━━ Information shown

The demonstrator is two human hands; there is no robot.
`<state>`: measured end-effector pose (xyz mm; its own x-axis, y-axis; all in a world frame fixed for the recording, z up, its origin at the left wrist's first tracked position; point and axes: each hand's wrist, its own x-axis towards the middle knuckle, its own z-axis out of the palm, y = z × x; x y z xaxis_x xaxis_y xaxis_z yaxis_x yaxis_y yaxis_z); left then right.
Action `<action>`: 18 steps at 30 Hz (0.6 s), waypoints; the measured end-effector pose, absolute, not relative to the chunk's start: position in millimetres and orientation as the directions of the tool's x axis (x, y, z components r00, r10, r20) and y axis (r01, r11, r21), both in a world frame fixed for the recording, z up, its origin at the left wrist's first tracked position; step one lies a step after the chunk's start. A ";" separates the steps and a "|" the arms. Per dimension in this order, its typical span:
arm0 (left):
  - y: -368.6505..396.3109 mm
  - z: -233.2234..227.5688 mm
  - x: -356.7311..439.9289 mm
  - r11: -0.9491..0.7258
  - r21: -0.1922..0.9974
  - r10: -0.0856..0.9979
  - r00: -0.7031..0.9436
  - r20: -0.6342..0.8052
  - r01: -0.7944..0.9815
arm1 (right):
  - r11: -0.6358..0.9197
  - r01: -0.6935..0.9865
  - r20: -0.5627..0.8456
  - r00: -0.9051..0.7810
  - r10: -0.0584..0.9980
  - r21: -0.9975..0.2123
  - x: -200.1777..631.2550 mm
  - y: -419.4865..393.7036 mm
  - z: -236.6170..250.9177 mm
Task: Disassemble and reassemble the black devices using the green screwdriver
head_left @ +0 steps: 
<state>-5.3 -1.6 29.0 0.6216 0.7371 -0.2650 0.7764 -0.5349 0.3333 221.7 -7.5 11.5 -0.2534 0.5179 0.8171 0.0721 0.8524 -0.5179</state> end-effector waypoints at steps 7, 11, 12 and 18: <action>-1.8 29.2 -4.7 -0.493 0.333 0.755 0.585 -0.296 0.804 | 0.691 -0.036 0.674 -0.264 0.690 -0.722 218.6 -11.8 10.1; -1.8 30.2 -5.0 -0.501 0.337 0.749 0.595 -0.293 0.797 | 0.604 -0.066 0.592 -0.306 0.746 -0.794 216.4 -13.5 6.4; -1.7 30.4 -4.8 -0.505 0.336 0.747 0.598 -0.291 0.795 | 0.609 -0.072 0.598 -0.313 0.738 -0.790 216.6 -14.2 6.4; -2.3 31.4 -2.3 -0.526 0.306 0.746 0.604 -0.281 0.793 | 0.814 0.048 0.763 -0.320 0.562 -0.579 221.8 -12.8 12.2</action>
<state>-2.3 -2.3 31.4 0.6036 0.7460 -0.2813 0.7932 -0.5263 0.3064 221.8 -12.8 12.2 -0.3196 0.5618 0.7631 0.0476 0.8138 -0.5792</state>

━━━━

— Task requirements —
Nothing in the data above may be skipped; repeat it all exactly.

— Solution to this exercise —
The demonstrator is two human hands; there is no robot.
`<state>`: measured end-effector pose (xyz mm; its own x-axis, y-axis; all in a world frame fixed for the recording, z up, its origin at the left wrist's first tracked position; point and axes: each hand's wrist, its own x-axis towards the middle knuckle, its own z-axis out of the palm, y = z × x; x y z xaxis_x xaxis_y xaxis_z yaxis_x yaxis_y yaxis_z); left then right.
Action `<action>`: 18 steps at 30 Hz (0.6 s), waypoints; the measured end-effector pose, absolute, not relative to the chunk's start: position in millimetres and orientation as the directions of the tool's x axis (x, y, z components r00, r10, r20) and y axis (r01, r11, r21), both in a world frame fixed for the recording, z up, its origin at the left wrist's first tracked position; step one lies a step after the chunk's start. A ";" separates the steps and a "|" the arms. Per dimension in this order, its typical span:
arm0 (left):
  - y: -368.6505..396.3109 mm
  - z: -233.2234..227.5688 mm
  - x: -356.7311..439.9289 mm
  - r11: -0.9491..0.7258
  - r21: -0.1922..0.9974
  - r10: -0.0856..0.9979
  - r00: -0.7031..0.9436
  - r20: -0.6342..0.8052
  - r01: -0.7944..0.9815
arm1 (right):
  - r11: -0.6358..0.9197
  - r01: -0.6935..0.9865
  - r20: -0.5627..0.8456
  - r00: -0.9051..0.7810
  - r10: -0.0584..0.9980
  - r21: -0.9975..0.2123
  - x: -200.1777..631.2550 mm
  - y: -419.4865..393.7036 mm
  - z: -236.6170..250.9177 mm
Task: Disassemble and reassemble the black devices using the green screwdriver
head_left @ +0 steps: 
<state>-5.3 -1.6 29.0 0.6216 0.7371 -0.2650 0.7764 -0.5349 0.3333 221.7 -7.5 11.5 -0.2534 0.5179 0.8171 0.0721 0.8524 -0.5179</state> end-effector waypoints at steps 7, 11, 12 and 18: <action>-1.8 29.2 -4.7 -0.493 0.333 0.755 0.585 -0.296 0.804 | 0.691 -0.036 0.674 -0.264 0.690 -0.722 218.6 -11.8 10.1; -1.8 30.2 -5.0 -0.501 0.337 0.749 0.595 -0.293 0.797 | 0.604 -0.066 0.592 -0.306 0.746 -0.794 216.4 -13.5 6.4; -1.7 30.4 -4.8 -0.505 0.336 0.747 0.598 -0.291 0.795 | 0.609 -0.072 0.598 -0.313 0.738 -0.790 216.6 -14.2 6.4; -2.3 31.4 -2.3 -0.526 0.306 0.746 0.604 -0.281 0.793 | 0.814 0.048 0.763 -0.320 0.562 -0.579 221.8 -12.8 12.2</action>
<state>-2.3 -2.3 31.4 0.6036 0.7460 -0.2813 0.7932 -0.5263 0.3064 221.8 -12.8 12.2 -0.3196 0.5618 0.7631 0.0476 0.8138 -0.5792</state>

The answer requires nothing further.